* **EXERCISE BRIEF**: Only those lines in the data below from the line containing "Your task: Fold" through the line containing "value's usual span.", both included, should be restated word for word.

Entries taken from a collection
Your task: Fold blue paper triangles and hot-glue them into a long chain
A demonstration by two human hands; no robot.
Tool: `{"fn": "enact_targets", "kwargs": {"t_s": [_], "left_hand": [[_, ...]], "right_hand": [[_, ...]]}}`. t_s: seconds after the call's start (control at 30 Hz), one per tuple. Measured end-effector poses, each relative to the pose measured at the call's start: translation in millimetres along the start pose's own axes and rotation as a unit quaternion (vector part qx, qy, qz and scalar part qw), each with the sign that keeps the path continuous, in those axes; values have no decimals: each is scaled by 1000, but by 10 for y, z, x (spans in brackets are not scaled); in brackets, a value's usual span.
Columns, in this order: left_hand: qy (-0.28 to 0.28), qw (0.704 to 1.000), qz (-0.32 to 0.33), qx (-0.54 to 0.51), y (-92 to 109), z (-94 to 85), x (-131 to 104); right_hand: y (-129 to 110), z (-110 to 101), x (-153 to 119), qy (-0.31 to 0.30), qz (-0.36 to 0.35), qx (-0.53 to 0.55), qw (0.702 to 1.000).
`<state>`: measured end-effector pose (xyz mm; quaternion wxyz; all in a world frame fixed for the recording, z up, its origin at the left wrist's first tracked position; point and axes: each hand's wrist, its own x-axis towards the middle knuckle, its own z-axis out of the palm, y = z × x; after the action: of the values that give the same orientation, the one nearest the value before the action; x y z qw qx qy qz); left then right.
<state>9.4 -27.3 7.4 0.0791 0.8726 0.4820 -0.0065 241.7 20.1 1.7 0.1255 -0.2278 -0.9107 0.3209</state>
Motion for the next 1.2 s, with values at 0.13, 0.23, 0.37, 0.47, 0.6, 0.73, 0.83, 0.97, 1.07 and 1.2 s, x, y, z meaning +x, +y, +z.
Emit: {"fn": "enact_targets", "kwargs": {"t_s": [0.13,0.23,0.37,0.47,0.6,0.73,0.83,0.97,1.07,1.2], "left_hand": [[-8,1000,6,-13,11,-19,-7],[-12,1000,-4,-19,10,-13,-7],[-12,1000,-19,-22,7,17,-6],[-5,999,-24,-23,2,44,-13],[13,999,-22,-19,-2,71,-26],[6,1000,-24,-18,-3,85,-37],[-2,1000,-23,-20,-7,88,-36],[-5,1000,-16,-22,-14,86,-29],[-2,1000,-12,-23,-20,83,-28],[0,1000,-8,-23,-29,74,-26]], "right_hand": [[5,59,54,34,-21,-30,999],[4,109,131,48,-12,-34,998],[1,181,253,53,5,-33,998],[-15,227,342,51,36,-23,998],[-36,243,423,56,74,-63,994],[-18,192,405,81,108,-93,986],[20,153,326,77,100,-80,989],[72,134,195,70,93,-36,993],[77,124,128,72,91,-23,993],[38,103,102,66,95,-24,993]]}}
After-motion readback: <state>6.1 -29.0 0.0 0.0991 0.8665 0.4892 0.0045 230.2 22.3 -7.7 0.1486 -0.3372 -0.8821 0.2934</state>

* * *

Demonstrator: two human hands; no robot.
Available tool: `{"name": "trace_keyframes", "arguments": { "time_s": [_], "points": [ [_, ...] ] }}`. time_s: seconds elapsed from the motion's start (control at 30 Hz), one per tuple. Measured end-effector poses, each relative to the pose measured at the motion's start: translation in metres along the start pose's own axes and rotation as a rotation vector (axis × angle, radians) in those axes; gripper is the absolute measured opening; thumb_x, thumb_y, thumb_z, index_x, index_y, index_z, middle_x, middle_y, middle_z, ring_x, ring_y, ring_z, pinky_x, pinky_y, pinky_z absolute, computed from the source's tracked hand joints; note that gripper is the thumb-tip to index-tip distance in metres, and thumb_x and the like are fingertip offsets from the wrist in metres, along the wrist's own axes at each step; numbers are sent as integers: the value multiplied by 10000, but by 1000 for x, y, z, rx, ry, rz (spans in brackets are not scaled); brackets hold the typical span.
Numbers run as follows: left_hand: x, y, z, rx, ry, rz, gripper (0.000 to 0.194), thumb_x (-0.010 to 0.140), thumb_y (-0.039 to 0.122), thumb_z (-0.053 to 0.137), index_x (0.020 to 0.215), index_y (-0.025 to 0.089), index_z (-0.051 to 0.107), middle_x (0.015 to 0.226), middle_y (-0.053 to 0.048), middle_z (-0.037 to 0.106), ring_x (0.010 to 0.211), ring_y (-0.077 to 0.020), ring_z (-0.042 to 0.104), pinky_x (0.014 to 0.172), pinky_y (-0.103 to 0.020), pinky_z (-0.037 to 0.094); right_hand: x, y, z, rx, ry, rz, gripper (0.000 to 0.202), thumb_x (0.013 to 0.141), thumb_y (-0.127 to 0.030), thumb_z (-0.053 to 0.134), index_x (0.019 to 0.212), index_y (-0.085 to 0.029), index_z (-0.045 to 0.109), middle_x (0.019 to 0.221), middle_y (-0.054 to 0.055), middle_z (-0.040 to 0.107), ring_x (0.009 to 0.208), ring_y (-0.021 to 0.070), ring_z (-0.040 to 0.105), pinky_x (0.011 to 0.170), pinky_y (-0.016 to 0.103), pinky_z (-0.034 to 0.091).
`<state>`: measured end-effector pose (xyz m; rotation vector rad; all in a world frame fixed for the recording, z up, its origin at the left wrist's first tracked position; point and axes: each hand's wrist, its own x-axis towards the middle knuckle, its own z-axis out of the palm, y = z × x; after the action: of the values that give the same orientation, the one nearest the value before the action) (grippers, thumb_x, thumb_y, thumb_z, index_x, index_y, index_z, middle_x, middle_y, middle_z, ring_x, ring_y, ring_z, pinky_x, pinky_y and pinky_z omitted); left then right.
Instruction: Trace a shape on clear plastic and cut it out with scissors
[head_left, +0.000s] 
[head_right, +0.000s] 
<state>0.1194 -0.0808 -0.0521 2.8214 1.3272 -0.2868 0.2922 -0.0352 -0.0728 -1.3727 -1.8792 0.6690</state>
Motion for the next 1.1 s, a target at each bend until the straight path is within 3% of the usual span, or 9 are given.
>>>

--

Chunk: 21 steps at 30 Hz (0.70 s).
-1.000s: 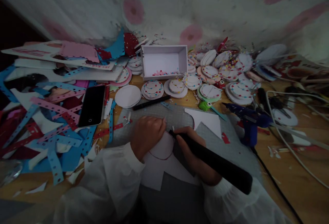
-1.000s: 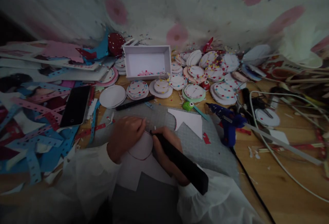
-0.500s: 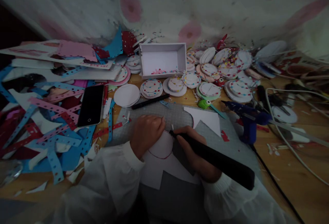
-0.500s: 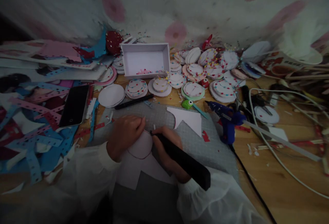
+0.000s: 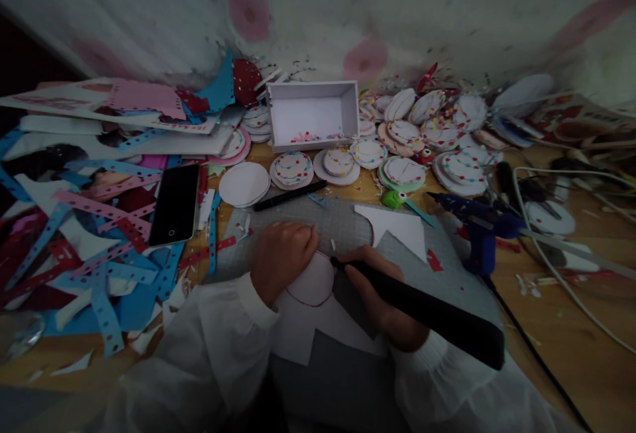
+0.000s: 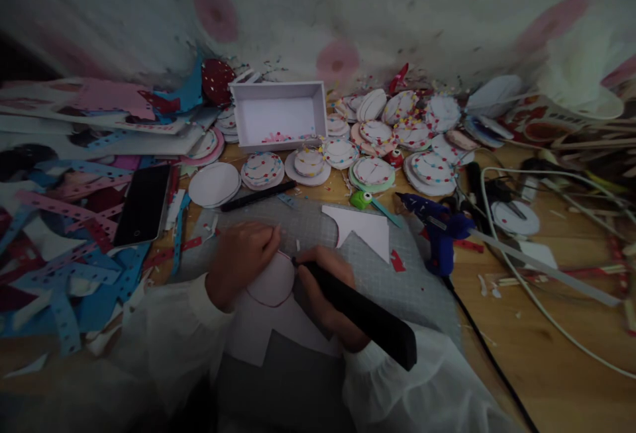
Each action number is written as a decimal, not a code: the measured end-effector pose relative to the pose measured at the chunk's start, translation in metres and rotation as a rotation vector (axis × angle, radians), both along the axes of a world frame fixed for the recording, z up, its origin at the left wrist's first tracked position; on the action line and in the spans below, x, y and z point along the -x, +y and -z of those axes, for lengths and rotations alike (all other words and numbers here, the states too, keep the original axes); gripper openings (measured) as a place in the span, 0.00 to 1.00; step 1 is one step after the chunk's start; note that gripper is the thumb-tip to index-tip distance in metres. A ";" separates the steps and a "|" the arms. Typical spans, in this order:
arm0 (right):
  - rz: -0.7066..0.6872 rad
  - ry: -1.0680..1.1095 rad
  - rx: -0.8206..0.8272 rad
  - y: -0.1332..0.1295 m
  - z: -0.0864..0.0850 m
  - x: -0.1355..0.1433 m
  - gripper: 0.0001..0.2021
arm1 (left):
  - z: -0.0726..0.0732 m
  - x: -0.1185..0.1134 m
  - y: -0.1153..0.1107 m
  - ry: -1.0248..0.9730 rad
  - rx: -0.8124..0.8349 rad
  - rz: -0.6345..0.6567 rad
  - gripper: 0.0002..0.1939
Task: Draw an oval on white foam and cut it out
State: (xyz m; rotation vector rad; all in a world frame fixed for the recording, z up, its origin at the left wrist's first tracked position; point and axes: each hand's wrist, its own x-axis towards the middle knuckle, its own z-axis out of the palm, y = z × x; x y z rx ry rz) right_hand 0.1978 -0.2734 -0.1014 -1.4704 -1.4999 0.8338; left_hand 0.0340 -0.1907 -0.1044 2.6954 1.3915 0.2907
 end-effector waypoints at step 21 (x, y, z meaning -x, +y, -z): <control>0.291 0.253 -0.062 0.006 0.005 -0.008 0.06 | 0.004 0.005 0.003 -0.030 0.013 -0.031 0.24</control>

* **ANSWER FOR THIS EXERCISE**:
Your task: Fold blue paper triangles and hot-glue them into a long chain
A demonstration by two human hands; no robot.
Tool: `{"fn": "enact_targets", "kwargs": {"t_s": [_], "left_hand": [[_, ...]], "right_hand": [[_, ...]]}}`. t_s: seconds after the call's start (control at 30 Hz), one per tuple. Measured end-effector poses, each relative to the pose measured at the call's start: translation in millimetres along the start pose's own axes and rotation as a unit quaternion (vector part qx, qy, qz and scalar part qw), each with the sign that keeps the path continuous, in those axes; values have no decimals: each is scaled by 1000, but by 10 for y, z, x (spans in brackets are not scaled); in brackets, a value's usual span.

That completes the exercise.